### WHAT YOU NEED TO DO
A word-for-word retyping of the listing below is required, with the pictures dropped.

### INFORMATION PROVIDED
◆ ◆ ◆ ◆ ◆
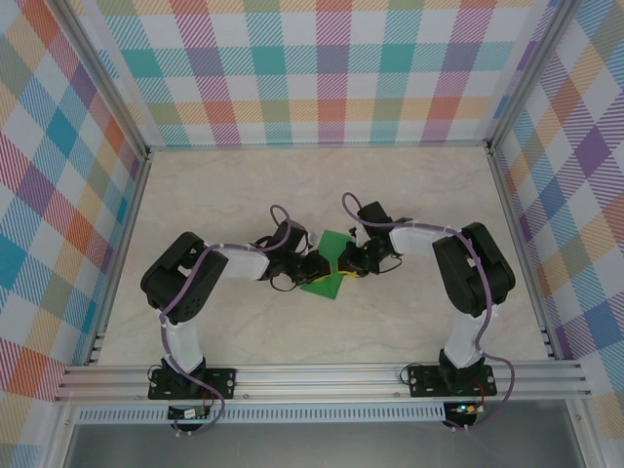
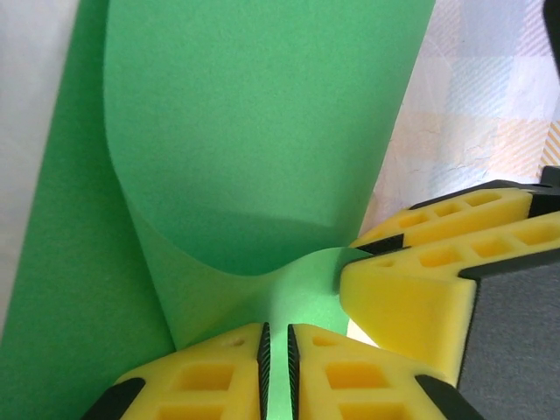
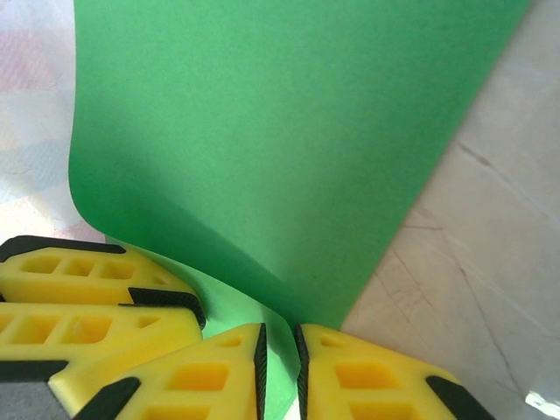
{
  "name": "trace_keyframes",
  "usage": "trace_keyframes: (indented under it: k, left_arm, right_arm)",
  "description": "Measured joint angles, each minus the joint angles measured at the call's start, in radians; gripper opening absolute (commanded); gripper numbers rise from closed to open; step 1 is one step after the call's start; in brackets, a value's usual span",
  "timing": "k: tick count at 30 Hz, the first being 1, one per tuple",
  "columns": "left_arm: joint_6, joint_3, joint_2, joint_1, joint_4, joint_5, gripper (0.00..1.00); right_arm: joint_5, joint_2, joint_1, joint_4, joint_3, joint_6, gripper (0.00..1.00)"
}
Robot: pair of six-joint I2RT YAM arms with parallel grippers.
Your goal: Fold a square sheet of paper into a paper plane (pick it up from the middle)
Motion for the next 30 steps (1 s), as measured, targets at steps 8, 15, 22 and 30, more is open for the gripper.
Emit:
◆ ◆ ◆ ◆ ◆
### WORKED SOLUTION
{
  "name": "trace_keyframes",
  "usage": "trace_keyframes: (indented under it: k, left_arm, right_arm)",
  "description": "Measured joint angles, each minus the joint angles measured at the call's start, in radians; gripper opening absolute (commanded); gripper numbers rise from closed to open; step 1 is one step after the call's start; in brackets, a value's usual span",
  "timing": "k: tick count at 30 Hz, the first being 1, one per tuple",
  "columns": "left_arm: joint_6, joint_3, joint_2, joint_1, joint_4, joint_5, gripper (0.00..1.00); right_arm: joint_5, joint_2, joint_1, joint_4, joint_3, joint_6, gripper (0.00..1.00)"
}
Robot: pair of six-joint I2RT YAM arms with parallel grippers.
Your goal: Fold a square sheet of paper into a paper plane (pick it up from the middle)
Motion for the next 30 steps (1 s), as measured, targets at steps 8, 15, 22 and 30, more is open for the gripper.
Emit:

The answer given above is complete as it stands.